[Work task]: From the first line of the data through the line containing "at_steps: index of", transcribe each line exactly. Pictures do not belong in the copy.

[Record set]:
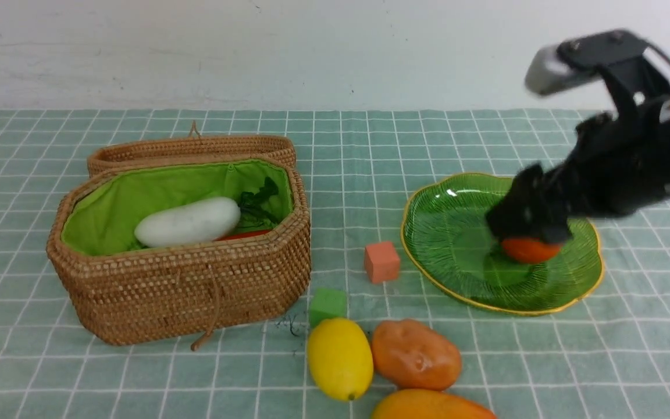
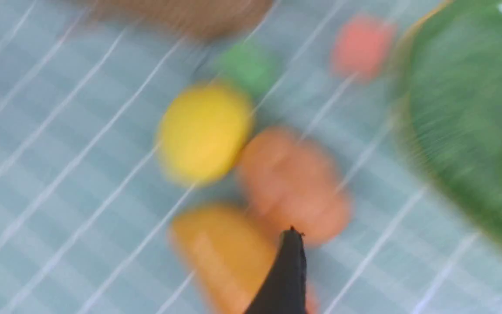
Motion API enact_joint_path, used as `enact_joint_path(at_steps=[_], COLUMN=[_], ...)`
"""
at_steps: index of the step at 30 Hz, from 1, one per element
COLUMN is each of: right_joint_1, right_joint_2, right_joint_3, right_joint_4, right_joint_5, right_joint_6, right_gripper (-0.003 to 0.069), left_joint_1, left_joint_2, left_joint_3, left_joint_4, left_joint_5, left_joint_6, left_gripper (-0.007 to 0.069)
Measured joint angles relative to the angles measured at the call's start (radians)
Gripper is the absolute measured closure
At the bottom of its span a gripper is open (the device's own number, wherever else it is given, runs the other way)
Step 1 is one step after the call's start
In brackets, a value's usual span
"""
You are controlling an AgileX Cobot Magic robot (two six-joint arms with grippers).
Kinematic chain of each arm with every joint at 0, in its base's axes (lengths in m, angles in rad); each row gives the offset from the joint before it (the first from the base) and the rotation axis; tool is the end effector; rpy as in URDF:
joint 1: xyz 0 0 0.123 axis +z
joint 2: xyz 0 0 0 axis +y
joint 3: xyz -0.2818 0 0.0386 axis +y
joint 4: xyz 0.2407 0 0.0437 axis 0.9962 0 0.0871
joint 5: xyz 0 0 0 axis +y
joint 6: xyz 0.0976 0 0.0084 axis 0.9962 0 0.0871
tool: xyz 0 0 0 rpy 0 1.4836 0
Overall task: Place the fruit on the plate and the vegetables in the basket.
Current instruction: Use the right arm to grab a mango and put it into the right plate
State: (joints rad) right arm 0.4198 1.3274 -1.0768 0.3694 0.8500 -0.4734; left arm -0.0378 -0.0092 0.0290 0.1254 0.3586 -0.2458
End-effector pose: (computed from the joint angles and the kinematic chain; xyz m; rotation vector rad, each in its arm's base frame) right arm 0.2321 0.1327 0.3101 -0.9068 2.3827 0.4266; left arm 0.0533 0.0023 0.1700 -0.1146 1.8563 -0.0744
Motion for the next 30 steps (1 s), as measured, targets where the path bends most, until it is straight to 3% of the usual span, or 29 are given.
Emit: enact_joint_path(at_steps=[6,12,21,30], right_joint_1=[0.233,0.338,0.375,0.377], right_joint_2=[0.012,0.061,0.243,0.329], right_joint_3=[0.210,0.202,0.194,0.167], right_joint_4=[-0.108,-0.271,-0.439,-0.448], right_joint_5=[-0.048,-0.122,-0.236,-0.217], right_joint_6=[-0.010,0.071,0.151,0.151], right_gripper=[0.0025,0.0028,0.0030,0.0051], left_joint_1=[0.000,0.000,0.001,0.001], left_joint_2=[0.000,0.000,0.000,0.000], left_joint_3=[0.000,0.000,0.000,0.000], left_joint_4=[0.000,0.000,0.000,0.000], left_joint_5=[0.000,0.000,0.000,0.000], left_joint_6=[0.000,0.000,0.000,0.000], left_gripper=[0.0494,0.0494,0.0486,0.0484])
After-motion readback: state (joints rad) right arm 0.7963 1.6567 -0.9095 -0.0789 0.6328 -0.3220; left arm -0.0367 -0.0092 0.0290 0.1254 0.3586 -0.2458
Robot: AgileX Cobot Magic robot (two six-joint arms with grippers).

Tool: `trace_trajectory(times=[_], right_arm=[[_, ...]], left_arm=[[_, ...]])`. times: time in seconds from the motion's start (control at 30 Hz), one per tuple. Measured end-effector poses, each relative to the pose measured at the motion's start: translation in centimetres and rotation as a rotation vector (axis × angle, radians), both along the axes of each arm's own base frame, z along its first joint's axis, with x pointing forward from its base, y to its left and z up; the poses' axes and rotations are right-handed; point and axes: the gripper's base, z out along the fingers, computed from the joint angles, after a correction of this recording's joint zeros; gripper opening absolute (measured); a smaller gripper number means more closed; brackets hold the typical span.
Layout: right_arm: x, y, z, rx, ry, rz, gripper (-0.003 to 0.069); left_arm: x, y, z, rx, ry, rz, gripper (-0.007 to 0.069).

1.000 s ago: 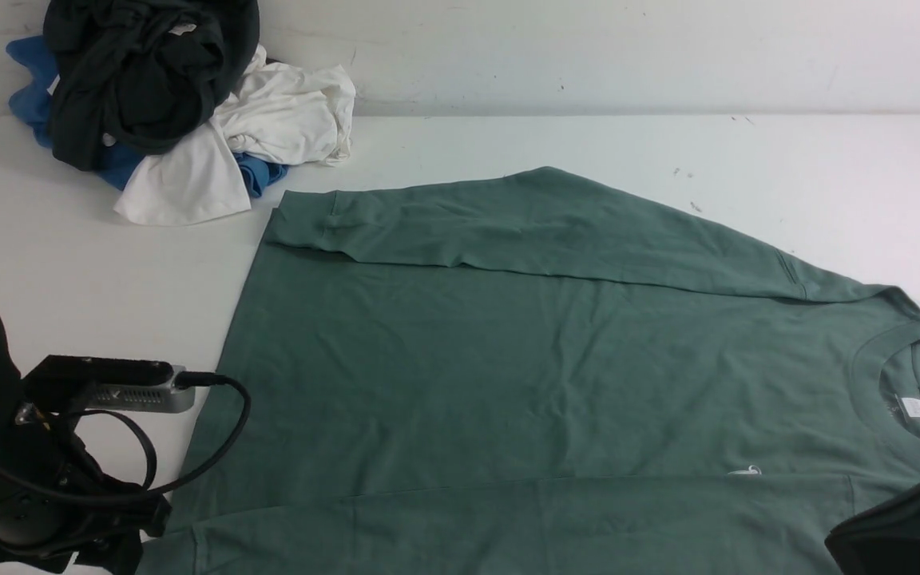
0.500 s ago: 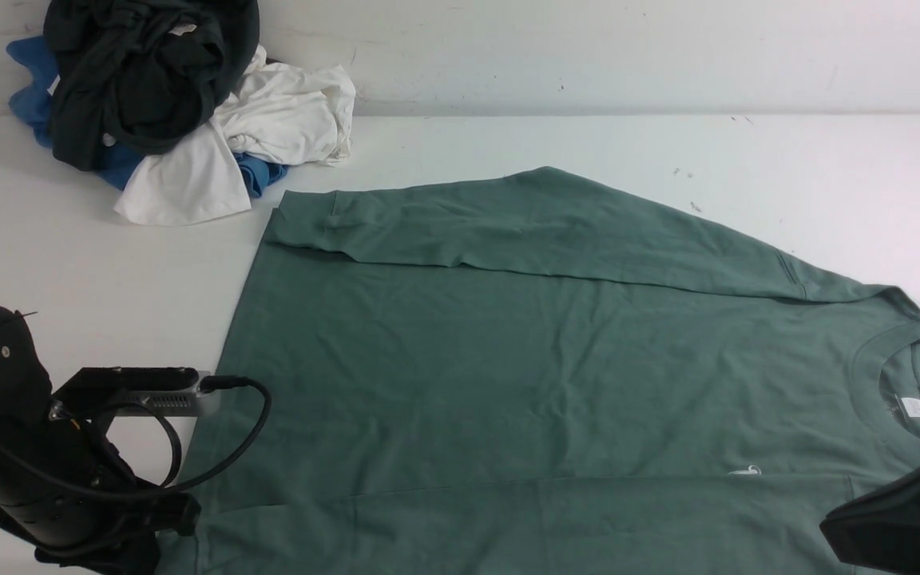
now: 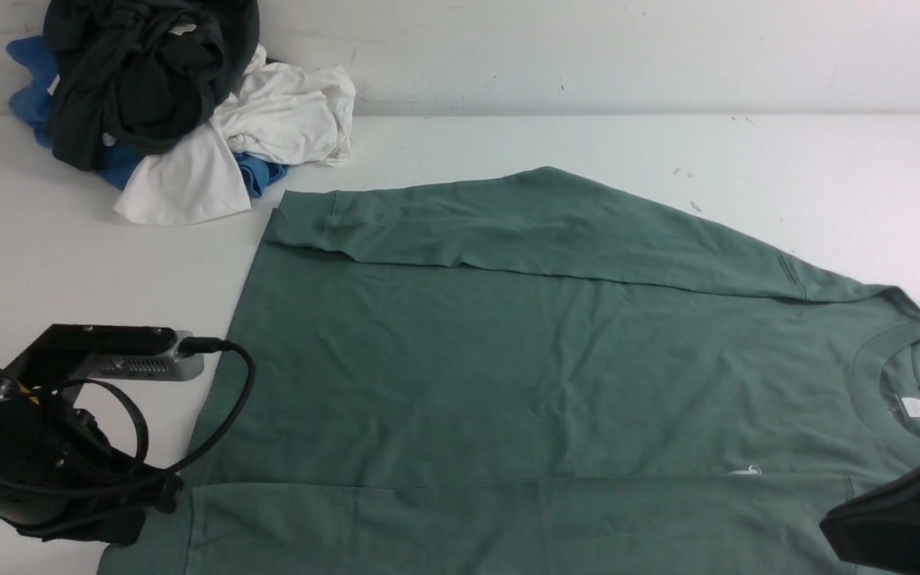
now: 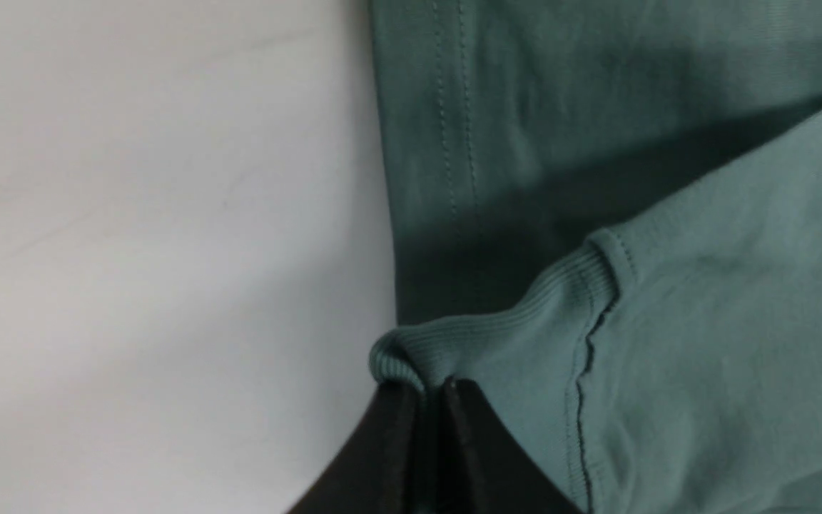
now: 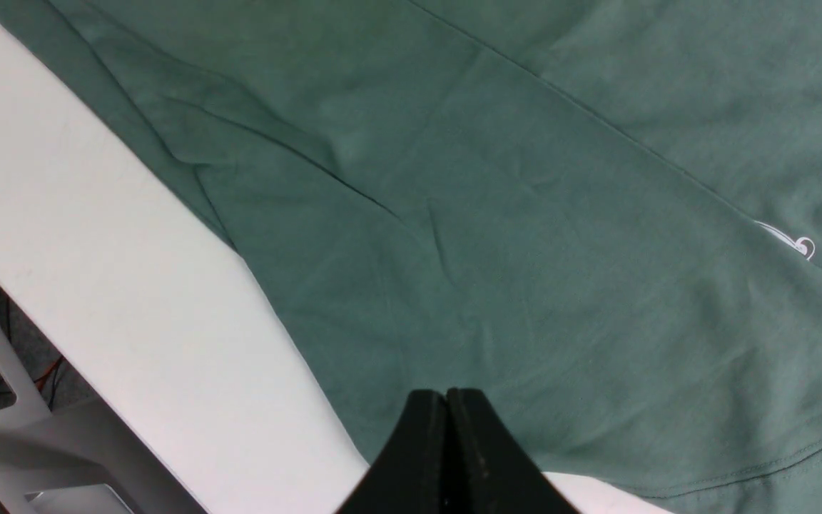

[Result of this task]:
Motion API enact_joint_path, used as `enact_joint_path(at_steps=[_], COLUMN=[_], ...)`
"""
at_steps: index of the step at 30 Hz, from 1, one per element

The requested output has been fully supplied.